Изменить размер шрифта - +

Я жал на педали.

Убогое нижнее белье. Страх испытать наслаждение в чужой постели, пропахшей другой женщиной.

Я жал на педали.

А это странное распятие над кроватью, которое я приписал ее набожности. Ничегошеньки я не понял. Она хотела спать с законным мужем, и только с мужем. Как иначе она могла бы выделить меня из толпы других мужчин, чтобы не утопить в той мерзкой трясине, куда погружалась месяц за месяцем все эти годы?

Я жал на педали. И высматривал лес на горизонте.

Может, она встретила кого-то из этой трясины в баре, где я ее ждал? Поэтому и не вошла, а просто постучала в окно? А ресторан, где мы ужинали, — наверняка она выбрала его, так как была уверена, что не встретит там никого из них.

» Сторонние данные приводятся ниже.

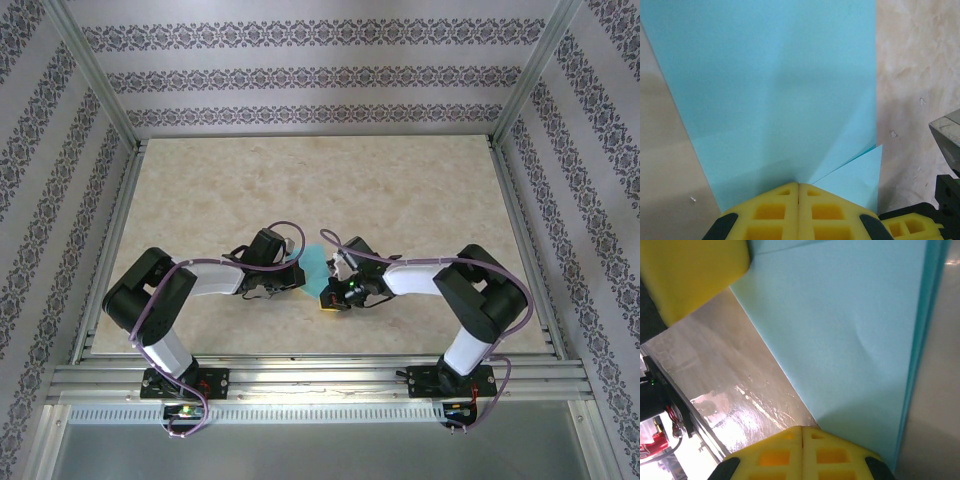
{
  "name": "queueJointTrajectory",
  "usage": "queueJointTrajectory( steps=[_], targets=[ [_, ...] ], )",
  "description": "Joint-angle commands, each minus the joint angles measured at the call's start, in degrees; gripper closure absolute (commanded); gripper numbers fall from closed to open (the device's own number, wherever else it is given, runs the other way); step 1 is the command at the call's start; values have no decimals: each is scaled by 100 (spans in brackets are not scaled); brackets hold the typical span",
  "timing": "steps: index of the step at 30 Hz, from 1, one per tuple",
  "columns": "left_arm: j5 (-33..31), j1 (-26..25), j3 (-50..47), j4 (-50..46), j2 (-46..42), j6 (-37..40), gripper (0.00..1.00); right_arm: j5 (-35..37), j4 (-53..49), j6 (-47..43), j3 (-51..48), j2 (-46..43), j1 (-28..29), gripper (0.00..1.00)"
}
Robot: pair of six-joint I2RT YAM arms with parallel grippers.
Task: Fold a paper plane with a square sheet of paper (pick it up from the middle)
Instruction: Third fold the triangle at the center of the table.
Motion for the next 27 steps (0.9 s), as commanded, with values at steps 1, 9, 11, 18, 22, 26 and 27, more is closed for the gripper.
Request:
queueJointTrajectory(
  steps=[1, 9, 11, 18, 22, 26, 27],
  targets=[
    [-381, -14, -212, -343, 100, -14, 100, -71, -63, 166, 265, -85, 0, 100],
    [-332, -18, -217, -288, 142, -33, 100, 98, 98, 298, 817, 646, -78, 100],
    [-382, -22, -222, -298, 129, -60, 100, 108, 91, 231, 681, 682, -165, 100],
    [-443, -20, -168, -381, 158, -68, 100, -371, 36, -284, -162, 70, -270, 99],
    [-407, -16, -155, -397, 137, -110, 100, -340, -237, -606, -790, -451, -377, 98],
    [-355, -14, -119, -407, 133, -98, 100, -541, -119, -642, -1318, -652, -755, 98],
    [-325, -14, -122, -401, 133, -94, 100, -586, -134, -653, -1349, -742, -809, 98]
  ],
)
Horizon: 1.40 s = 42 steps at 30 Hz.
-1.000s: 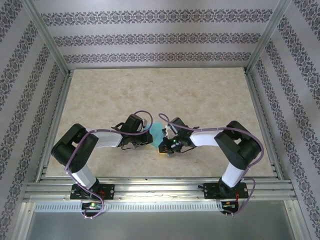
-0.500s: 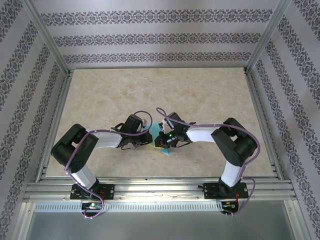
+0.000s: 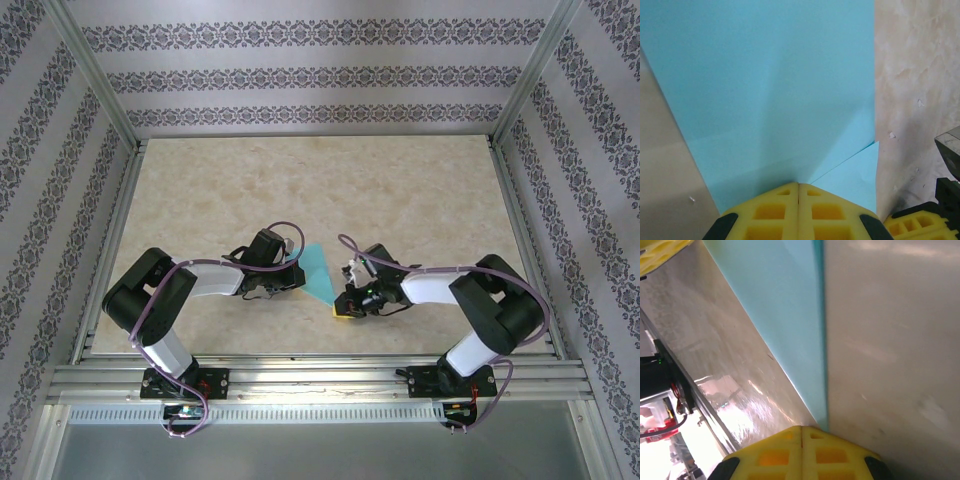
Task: Fold a paper plane with a square sheet of paper (pick it up from the middle)
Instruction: Third fold the triangle at the center of the table.
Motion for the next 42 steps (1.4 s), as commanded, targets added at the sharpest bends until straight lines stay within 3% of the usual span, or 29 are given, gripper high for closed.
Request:
queueJointTrajectory(
  steps=[1, 7, 14, 17, 19, 21, 23, 24, 28, 33, 37, 40, 42],
  targets=[
    [-317, -14, -80, -476, 133, -13, 100, -89, -411, -187, -300, -200, -206, 98],
    [-231, -22, -187, -154, 11, -323, 100, 278, -676, -216, 114, -1158, -245, 94],
    [-591, -278, -394, 243, -312, -985, 98, 2797, -1269, -679, 351, -2502, -175, 84],
    [-737, -390, -443, 422, -366, -1206, 97, 3665, -1174, -776, 185, -3175, -215, 69],
    [-756, -418, -369, 401, -402, -1166, 95, 4343, -894, -499, -114, -3610, -266, 51],
    [-754, -418, -231, 161, -449, -1007, 91, 4389, -628, -80, -460, -4045, -409, 34],
    [-810, -418, -110, -75, -549, -840, 87, 4121, -65, 23, -935, -4512, -570, 5],
    [-853, -418, -102, -141, -612, -793, 86, 3957, 149, 15, -1179, -4673, -660, 2],
    [-1053, -401, -35, -407, -936, -561, 81, 3092, 211, 78, -1356, -4869, -1068, 2],
    [-1084, -264, 39, -657, -1178, -350, 76, 2342, 244, 91, -1205, -4264, -1056, 3],
    [-935, -40, -25, -756, -1319, -258, 72, 2598, -197, -66, -744, -3536, -712, 23],
    [-889, 102, -118, -845, -1470, -284, 71, 2545, -154, -64, -492, -2979, -427, 32],
    [-872, 147, -285, -728, -1607, -396, 64, 2512, -146, -161, -263, -2671, -209, 37]
  ],
)
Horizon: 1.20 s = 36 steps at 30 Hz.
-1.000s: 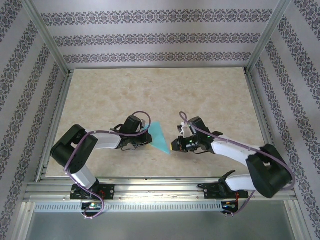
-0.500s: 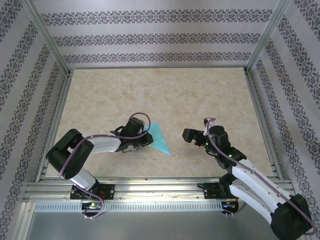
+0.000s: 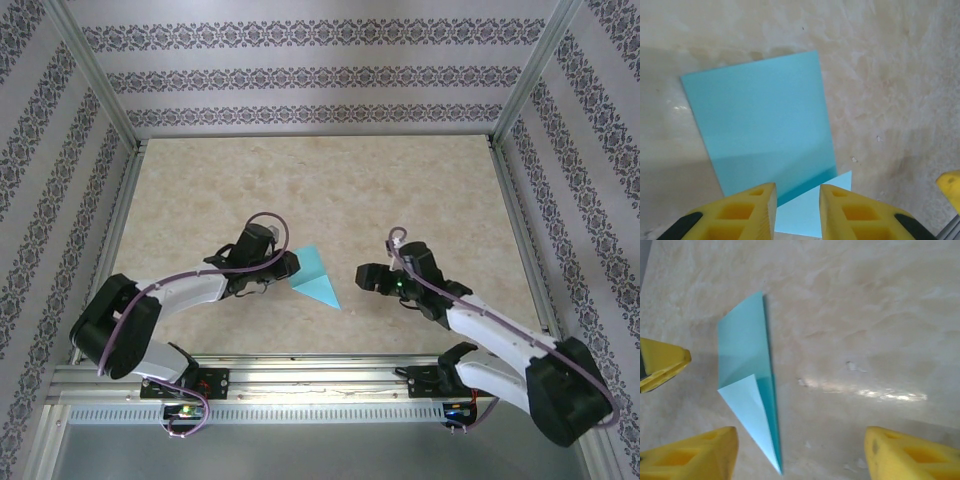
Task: Fold a paper plane with a square sheet of paper (pick it up from the middle)
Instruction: Third fold the triangle at the center of the table, then fourth fold the wing at the center of the table.
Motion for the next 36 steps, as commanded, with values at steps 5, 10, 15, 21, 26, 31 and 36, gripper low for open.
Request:
queueJointTrajectory(
  steps=[5, 10, 15, 21, 26, 31, 36],
  targets=[
    [305, 241, -389, 25, -333, -217, 57, -269, -1, -380, 862, 1103, 660, 50],
    [516, 303, -609, 430, -286, -519, 55, -756, -171, -423, 1421, 1987, 837, 59],
    [808, 348, -702, 843, -28, -720, 55, -595, -212, -341, 1760, 2690, 790, 64],
    [1007, 349, -619, 970, 249, -752, 55, -939, 20, -252, 1959, 3195, 557, 71],
    [1018, 357, -610, 1053, 355, -815, 55, -1343, 196, -267, 2000, 3453, 391, 79],
    [1004, 351, -581, 1006, 358, -785, 55, -1536, 381, -241, 1956, 3505, 365, 80],
    [965, 358, -556, 930, 357, -731, 55, -1747, 469, -210, 2015, 3642, 313, 84]
  ],
)
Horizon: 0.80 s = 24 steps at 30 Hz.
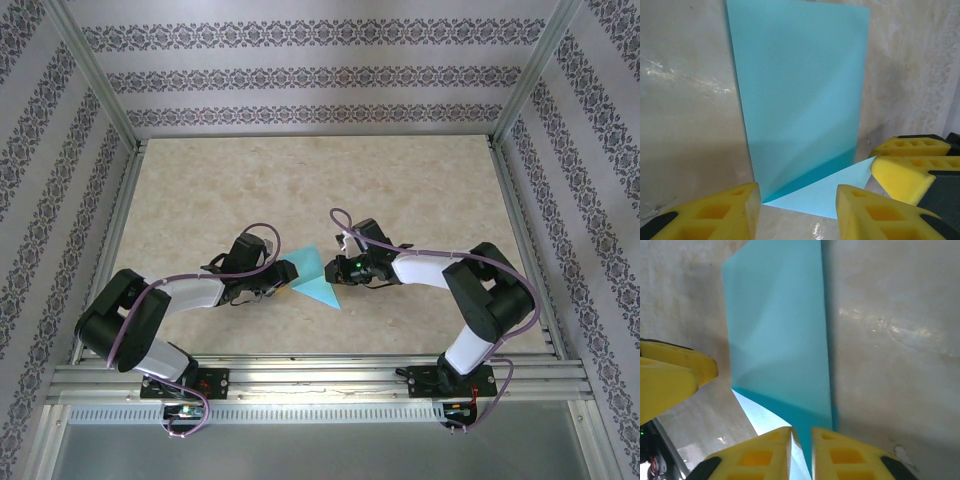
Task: Fold a paper plane with a square sheet of paper (pick it up from the middle)
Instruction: Fourth fold the wing at the center of the table.
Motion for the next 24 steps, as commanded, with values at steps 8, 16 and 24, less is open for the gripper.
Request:
queueJointTrajectory(
  steps=[8, 16, 24],
  targets=[
    [-100, 70, 131, -2, -48, 47, 55, -409, 155, -21, 114, 72, -144, 91],
    [-260, 98, 251, -248, -140, 142, 51, -1076, 1221, 505, -273, 17, -409, 95],
    [-224, 154, 351, -46, 41, -10, 44, -1308, 1873, 779, -557, -27, -543, 98]
  ],
)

Я остервенело жал на педали. Вот и указатель деревни „Н.“ промелькнул на обочине; осталось только одолеть крутой вираж, а там, в нескольких сотнях метров, будет озеро. Однако, проезжая мимо „Лескалье“, я по старой привычке притормозил — сколько раз я делал это вечерами, когда с ума сходил от ревности и тоски. А вдруг она тоже по привычке остановилась здесь, почувствовав, как слабеет ее решимость? Вдруг ощутила, как любовь к Луизе снова проснулась в ней, пробудив волю к жизни? Вдруг это чувство подсказало ей, что ребенок любит свою мать, кем бы та ни была в настоящем и в прошлом? Я озирался, ища глазами ее велосипед, прислоненный где-нибудь к ограде. Но вокруг было пусто, только занавеска на первом этаже билась на ветру, вылетая из открытого окна. Как призрак. Это видение заставило меня еще сильней налечь на педали; я должен был успеть, должен был помешать ей сотворить непоправимое.

А может, она и кашляла нарочно прошлой ночью, симулируя приступ астмы? Предпочитая, чтобы немцы взяли нас до того, как я попытаюсь переспать с ней. Мы ничем не рисковали, такое уже бывало с ее друзьями, и всех их благополучно отпускали… Добиться отсрочки на одну эту ночь, а завтра мы поженимся, и ей уже не придется отказывать мне в близости и оправдываться. Мы станем мужем и женой и будем любить друг друга на законных основаниях.

А ведь какой счастливой выглядела она нынешним утром! Как надеялась начать все сначала, выстроить… нет, перестроить свою жизнь — теперь уже со мной и Луизой! Как ей хотелось избавиться от нынешнего существования! Тот, кто прислал ей анонимку, наверняка знал обо всем, и этого она не вынесла.

Я жал на педали. На каждом повороте я надеялся, что вот сейчас она появится и я подбегу к ней и стисну в объятиях и скажу, что согласен с ее словами насчет прошлого, одна часть которого имеет значение, а другая не считается. Или я найду ее на берегу озера, где она будет сидеть, свернувшись в комочек от стыда, что не осмелилась это сделать, потому что человеческое существо слабо и трусливо, и тем лучше. Или потому, что она одумалась и поняла, что я ее не брошу, что мне плевать, кем и с кем она была. Или, может, она побоялась зайти в эту воду, вспомнив, как здесь, на берегу, она и ее родители устраивали втроем пикники. Лишь бы увидеть там, вдали, ее фигурку. Увидеть и обнять. И поцеловаться по-настоящему, нашим первым взрослым поцелуем, так непохожим на наше детское чмоканье. И наши утренние планы ни на йоту не изменятся, мы пойдем в церковь и поженимся там, где я ее полюбил. Мы станем первыми новобрачными без обручальных колец, но отец Андре, конечно, сделает исключение для таких „неразлучных“, как мы, — в конце концов, ведь птицы без них обходятся.

 

Человек всегда надеется предотвратить несчастье.

Я звал ее, кричал до хрипоты, бегал вокруг озера — и вдруг заметил ее велосипед в густой траве у берега. Возле заднего колеса виднелась пролысина черной земли, и я понял, что она взяла с этого места несколько камней, набила ими карманы, и теперь они лежат на дне озера вместе с ней. Я прыгнул в воду и стал нырять, но взбаламученная тина мешала мне видеть. А может, это были слезы, не знаю.